-- WORK TO COMPLETE --
Please give back the listing below in full. Change nothing.

-- DATA PROVIDED --
::::
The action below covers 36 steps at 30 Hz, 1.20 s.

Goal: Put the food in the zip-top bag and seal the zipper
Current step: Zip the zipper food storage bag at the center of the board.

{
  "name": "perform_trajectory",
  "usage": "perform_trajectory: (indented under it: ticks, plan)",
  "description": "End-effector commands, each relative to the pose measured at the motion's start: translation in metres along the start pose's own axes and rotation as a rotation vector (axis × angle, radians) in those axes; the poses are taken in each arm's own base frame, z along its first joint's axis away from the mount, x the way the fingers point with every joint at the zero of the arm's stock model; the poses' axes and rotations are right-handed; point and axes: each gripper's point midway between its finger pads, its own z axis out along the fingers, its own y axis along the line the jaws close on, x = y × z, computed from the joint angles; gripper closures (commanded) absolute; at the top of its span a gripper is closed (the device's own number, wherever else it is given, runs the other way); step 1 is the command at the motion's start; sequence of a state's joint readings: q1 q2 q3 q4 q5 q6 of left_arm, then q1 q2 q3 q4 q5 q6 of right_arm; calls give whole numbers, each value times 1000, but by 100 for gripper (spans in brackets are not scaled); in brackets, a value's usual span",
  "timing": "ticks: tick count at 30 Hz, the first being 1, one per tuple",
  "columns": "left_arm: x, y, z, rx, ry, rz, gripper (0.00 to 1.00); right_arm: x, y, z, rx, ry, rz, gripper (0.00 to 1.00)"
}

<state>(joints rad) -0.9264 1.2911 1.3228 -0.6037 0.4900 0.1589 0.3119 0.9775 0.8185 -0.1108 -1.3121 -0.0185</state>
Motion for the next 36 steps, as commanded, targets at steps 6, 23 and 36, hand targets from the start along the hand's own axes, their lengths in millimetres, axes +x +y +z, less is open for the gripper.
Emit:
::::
-- RESPONSE --
The action below covers 36 steps at 30 Hz, 1.20 s.

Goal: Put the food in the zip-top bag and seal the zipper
Current step: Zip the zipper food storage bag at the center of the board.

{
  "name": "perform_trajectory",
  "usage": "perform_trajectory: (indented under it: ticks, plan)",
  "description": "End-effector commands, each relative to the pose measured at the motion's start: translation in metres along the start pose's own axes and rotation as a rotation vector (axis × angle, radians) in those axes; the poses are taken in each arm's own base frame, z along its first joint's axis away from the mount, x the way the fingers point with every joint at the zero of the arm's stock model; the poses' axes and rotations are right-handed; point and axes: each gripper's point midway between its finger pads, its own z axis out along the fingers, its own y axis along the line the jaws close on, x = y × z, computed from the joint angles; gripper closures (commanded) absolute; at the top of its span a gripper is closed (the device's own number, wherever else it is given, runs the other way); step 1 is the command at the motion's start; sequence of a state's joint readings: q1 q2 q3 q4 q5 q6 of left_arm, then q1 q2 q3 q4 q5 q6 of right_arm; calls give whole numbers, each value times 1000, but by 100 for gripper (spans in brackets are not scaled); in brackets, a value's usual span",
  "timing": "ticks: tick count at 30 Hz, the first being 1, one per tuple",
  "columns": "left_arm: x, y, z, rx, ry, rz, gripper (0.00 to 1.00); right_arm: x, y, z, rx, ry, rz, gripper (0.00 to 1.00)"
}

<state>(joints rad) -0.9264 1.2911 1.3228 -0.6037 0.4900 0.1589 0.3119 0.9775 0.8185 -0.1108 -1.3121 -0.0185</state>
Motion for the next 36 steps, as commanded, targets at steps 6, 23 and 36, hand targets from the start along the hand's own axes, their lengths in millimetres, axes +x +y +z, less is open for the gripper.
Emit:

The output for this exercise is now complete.